§ TASK TO COMPLETE:
Below are lines of data, and only some are wanted. Please repeat exactly those from the line that has "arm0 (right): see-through" through the line that has "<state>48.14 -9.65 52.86".

::::

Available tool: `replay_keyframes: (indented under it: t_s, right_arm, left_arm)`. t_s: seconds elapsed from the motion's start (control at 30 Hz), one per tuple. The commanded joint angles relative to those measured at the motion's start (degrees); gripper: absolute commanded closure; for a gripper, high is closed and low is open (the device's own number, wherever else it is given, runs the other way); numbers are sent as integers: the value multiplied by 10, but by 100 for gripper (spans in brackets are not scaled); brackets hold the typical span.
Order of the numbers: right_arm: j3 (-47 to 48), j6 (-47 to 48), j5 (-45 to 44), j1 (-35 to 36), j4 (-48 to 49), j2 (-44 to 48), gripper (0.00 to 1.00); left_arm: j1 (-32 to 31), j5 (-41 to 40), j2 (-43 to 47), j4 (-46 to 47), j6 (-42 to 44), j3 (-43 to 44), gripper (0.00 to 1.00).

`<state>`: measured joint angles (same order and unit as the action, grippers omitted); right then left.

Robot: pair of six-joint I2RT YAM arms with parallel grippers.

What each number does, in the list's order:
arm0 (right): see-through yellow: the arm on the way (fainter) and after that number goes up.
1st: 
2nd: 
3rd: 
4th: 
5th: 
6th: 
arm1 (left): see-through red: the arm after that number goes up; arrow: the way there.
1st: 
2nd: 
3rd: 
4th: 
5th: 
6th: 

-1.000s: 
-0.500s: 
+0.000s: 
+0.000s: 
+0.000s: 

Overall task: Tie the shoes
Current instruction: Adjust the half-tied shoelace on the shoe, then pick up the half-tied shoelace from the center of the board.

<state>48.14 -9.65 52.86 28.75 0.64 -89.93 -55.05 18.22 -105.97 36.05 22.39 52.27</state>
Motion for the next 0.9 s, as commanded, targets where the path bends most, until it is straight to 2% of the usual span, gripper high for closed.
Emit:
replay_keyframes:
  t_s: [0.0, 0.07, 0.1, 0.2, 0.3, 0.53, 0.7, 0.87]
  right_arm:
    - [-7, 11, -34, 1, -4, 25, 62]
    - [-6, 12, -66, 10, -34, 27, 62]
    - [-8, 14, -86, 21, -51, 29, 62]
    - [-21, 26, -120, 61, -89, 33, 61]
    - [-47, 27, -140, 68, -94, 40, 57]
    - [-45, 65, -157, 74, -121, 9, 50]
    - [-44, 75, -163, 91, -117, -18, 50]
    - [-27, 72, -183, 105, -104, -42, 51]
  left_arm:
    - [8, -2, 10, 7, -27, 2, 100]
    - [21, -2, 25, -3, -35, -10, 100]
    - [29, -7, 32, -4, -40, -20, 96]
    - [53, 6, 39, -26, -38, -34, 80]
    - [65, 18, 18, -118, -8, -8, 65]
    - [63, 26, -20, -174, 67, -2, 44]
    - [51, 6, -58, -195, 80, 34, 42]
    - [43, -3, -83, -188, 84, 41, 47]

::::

§ EXPECTED OUTPUT:
arm0 (right): see-through yellow: the arm on the way (fainter) and after that number goes up.
1st: 
2nd: 
3rd: 
4th: 
5th: 
6th: 
arm1 (left): see-through red: the arm after that number goes up; arrow: the way there.
1st: 
2nd: 
3rd: 
4th: 
5th: 
6th: 

-1.000s: 
-0.500s: 
+0.000s: 
+0.000s: 
+0.000s: 

Overall task: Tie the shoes
Current instruction: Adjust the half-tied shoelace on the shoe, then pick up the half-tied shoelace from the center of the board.

<state>48.14 -9.65 52.86 28.75 0.64 -89.93 -55.05 18.22 -105.97 36.05 22.39 52.27</state>

The output contains the complete answer to the exercise.